The task:
Among the lines below, how many have the word "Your"? The reply is that number alone.

Source data
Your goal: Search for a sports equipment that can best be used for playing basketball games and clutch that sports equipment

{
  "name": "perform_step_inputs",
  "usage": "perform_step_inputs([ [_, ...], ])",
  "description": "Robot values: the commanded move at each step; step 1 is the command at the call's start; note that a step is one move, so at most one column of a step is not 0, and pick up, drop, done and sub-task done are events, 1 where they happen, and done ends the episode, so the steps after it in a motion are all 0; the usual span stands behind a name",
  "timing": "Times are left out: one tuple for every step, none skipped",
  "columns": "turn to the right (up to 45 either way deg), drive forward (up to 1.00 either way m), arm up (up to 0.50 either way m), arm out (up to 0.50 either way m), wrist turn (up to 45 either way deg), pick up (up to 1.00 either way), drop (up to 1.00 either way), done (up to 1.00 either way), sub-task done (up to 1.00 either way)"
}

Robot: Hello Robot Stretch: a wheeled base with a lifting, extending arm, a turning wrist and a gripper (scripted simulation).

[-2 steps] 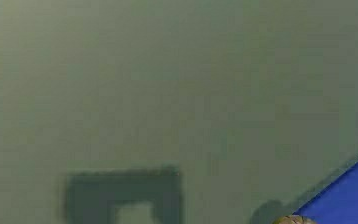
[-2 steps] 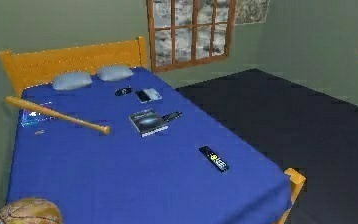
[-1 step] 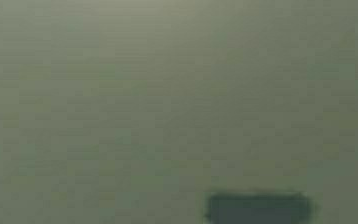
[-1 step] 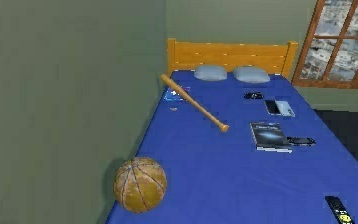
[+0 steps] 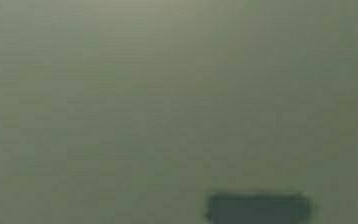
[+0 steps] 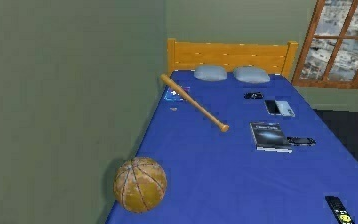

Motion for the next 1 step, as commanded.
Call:
perform_step_inputs([
  [0.0,0.0,0.28,0.0,0.0,0.0,0.0,0.0,0.0],
])
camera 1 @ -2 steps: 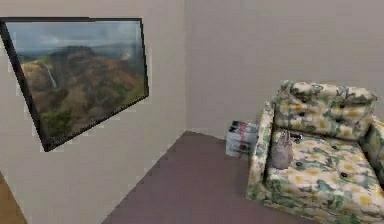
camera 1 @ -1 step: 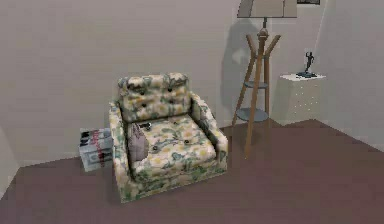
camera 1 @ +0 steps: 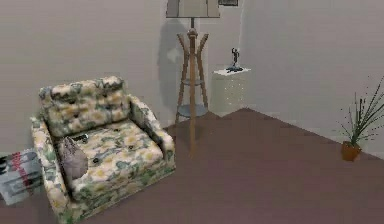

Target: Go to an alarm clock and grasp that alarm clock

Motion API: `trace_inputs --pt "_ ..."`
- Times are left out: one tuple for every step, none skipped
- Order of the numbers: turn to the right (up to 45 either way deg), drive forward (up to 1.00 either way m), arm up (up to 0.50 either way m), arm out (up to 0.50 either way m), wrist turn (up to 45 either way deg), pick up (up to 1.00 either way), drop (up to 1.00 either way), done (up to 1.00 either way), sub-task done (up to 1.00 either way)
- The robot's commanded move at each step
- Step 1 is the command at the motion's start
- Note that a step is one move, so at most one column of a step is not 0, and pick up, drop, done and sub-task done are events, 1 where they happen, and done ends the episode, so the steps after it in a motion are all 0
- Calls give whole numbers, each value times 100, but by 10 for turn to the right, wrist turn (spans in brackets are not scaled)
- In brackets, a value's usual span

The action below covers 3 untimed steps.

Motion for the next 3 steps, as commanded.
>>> trace_inputs --pt "0 35 0 0 0 0 0 0 0" --pt "450 0 0 0 0 0 0 0 0" --pt "30 0 0 0 0 0 0 0 0"
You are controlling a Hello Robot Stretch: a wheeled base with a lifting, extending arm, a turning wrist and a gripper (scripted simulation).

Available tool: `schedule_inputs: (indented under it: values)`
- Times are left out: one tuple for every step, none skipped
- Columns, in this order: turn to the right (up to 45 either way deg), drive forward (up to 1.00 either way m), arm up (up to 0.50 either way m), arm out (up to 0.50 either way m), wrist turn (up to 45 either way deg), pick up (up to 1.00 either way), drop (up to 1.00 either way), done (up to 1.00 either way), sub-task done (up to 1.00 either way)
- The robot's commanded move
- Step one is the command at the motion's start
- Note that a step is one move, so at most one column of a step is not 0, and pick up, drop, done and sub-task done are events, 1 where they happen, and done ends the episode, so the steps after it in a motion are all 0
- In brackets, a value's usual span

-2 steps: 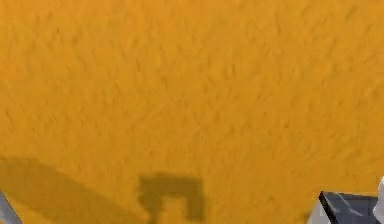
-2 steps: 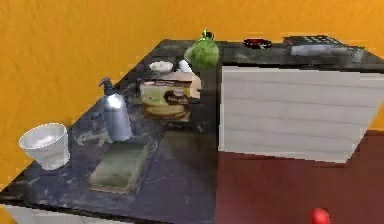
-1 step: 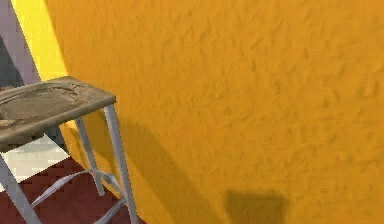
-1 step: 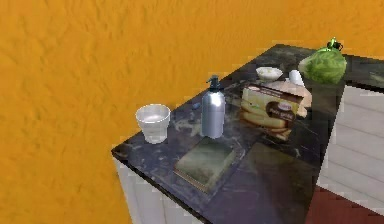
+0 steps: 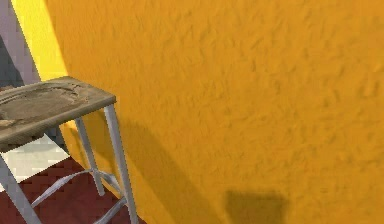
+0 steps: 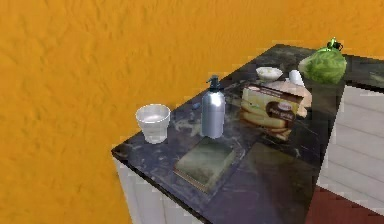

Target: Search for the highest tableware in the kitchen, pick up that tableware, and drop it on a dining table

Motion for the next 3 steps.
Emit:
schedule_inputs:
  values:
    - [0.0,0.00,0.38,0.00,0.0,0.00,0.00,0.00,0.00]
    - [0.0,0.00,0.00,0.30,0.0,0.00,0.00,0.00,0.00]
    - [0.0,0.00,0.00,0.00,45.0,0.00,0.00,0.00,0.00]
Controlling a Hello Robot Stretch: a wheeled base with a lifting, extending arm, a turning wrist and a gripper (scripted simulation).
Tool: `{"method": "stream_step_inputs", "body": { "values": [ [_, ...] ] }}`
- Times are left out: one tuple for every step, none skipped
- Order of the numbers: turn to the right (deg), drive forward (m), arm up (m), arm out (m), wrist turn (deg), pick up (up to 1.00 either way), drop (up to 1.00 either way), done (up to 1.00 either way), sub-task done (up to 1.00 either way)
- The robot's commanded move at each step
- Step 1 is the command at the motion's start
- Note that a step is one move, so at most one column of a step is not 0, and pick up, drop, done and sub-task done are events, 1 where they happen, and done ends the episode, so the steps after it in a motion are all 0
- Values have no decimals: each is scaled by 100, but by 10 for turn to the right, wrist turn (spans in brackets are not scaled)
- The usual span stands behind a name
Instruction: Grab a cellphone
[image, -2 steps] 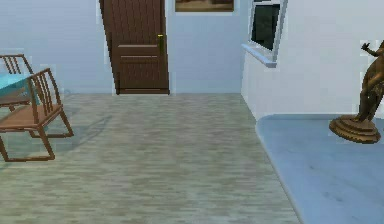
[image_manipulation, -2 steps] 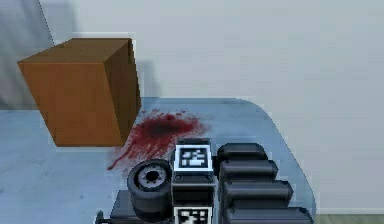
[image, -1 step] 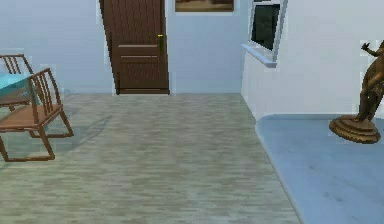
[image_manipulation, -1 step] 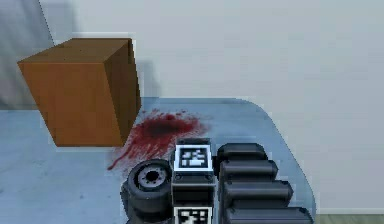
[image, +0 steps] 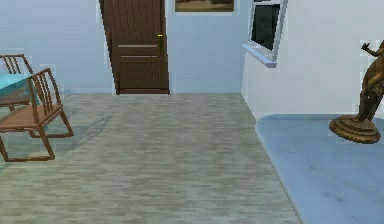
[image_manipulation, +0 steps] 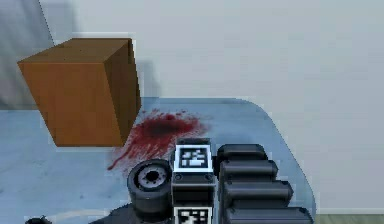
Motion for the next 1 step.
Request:
{"method": "stream_step_inputs", "body": {
  "values": [
    [0, 0, 0, 0, 450, 0, 0, 0, 0]
  ]
}}
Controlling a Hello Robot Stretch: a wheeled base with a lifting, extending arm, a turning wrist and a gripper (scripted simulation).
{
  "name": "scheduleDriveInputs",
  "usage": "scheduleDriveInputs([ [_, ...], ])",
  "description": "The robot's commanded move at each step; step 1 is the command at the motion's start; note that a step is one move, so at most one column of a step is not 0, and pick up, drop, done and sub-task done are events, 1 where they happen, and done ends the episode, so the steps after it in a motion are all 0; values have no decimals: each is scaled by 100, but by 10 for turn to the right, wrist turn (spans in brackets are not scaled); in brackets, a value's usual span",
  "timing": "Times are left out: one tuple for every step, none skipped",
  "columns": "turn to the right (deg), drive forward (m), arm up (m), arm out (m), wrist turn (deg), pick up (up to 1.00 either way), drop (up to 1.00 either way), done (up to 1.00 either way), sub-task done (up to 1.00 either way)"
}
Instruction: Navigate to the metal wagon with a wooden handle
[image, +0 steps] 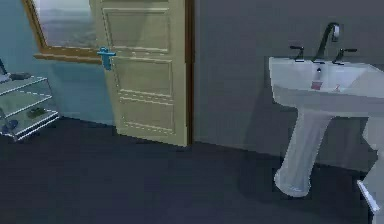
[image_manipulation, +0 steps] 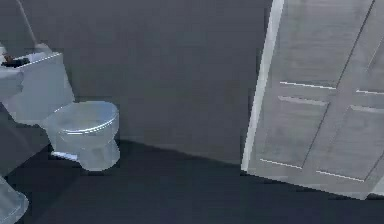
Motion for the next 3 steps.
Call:
scheduleDriveInputs([
  [-330,0,0,0,0,0,0,0,0],
  [-30,0,0,0,0,0,0,0,0],
  [450,0,0,0,0,0,0,0,0],
])
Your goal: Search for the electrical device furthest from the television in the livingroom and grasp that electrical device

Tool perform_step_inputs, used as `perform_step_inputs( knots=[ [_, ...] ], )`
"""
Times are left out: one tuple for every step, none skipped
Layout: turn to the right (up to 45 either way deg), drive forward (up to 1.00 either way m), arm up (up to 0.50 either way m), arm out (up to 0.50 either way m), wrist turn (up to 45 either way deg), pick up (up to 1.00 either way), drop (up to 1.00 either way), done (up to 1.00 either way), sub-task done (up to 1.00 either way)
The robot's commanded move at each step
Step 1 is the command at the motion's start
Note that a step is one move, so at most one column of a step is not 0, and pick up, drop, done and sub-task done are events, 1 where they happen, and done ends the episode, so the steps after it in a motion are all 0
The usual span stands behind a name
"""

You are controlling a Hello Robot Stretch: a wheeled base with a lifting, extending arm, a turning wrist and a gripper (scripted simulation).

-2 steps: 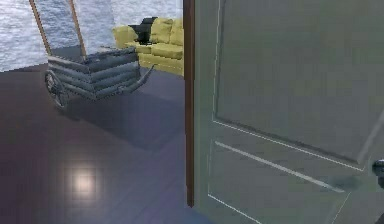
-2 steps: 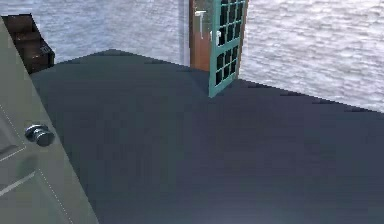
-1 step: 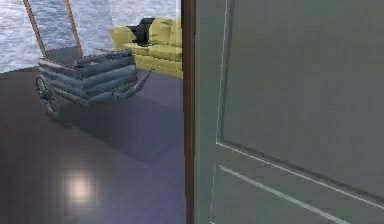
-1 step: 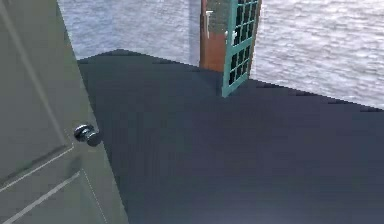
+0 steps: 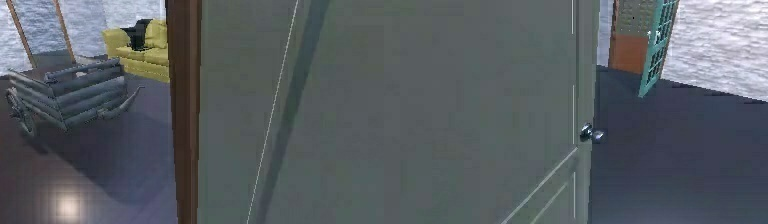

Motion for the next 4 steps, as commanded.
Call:
perform_step_inputs(
  knots=[
    [-45.0, 0.0, 0.0, 0.0, 0.0, 0.0, 0.0, 0.0, 0.0],
    [-45.0, 0.0, 0.0, 0.0, 0.0, 0.0, 0.0, 0.0, 0.0],
    [0.0, 0.7, 0.0, 0.0, 0.0, 0.0, 0.0, 0.0, 0.0],
    [-45.0, 0.0, 0.0, 0.0, 0.0, 0.0, 0.0, 0.0, 0.0]
  ],
)
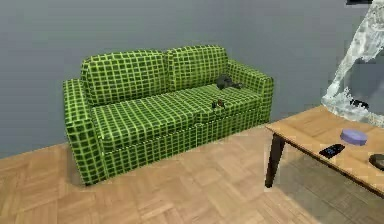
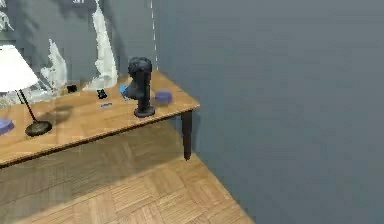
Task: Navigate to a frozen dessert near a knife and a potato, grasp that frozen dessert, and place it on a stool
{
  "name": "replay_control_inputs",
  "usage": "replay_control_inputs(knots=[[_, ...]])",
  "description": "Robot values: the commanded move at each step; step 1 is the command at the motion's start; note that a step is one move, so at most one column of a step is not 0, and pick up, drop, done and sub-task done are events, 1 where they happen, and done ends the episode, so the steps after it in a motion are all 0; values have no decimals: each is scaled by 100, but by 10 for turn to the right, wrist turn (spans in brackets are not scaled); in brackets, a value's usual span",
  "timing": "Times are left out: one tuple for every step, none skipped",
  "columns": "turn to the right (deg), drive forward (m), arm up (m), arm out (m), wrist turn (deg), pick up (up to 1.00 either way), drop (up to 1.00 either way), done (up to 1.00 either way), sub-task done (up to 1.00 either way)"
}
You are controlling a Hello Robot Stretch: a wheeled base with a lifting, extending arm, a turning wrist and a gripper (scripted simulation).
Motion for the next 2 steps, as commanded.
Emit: replay_control_inputs(knots=[[-450, 0, 0, 0, 0, 0, 0, 0, 0], [-450, 0, 0, 0, 0, 0, 0, 0, 0]])
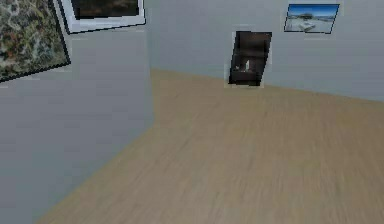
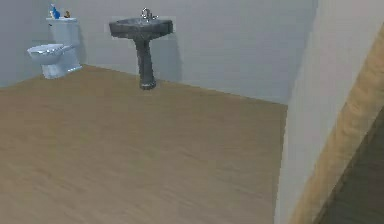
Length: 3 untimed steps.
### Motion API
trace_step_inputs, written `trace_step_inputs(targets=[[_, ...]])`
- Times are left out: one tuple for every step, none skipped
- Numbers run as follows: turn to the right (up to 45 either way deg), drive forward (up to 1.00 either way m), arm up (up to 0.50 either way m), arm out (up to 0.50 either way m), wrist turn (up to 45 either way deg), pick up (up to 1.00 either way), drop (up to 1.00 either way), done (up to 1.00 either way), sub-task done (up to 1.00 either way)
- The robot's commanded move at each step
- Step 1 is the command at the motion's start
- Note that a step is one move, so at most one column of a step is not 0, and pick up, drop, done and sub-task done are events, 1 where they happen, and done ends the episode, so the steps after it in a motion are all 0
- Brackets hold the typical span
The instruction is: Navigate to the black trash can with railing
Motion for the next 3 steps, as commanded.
trace_step_inputs(targets=[[0.0, 1.0, 0.0, 0.0, 0.0, 0.0, 0.0, 0.0, 0.0], [-3.0, 0.0, 0.0, 0.0, 0.0, 0.0, 0.0, 0.0, 0.0], [9.0, 0.0, 0.0, 0.0, 0.0, 0.0, 0.0, 0.0, 0.0]])
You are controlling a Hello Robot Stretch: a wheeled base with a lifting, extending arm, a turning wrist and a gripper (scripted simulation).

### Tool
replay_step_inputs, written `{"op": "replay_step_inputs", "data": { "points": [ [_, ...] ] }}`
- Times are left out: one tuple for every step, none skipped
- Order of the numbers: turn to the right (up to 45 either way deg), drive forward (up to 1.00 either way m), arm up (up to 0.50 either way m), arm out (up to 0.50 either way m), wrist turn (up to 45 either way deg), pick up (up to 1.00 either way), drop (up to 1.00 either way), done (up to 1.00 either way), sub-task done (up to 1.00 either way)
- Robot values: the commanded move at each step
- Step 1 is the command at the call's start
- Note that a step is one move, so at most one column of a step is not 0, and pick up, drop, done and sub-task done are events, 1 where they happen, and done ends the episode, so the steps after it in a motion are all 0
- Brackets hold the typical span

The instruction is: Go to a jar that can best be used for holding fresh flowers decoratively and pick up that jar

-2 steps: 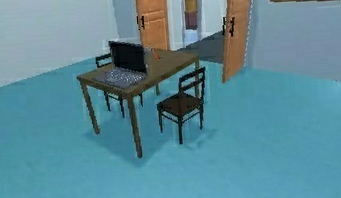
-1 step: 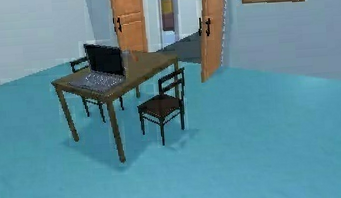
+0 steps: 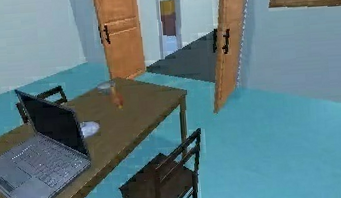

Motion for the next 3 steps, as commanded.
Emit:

Written reply:
2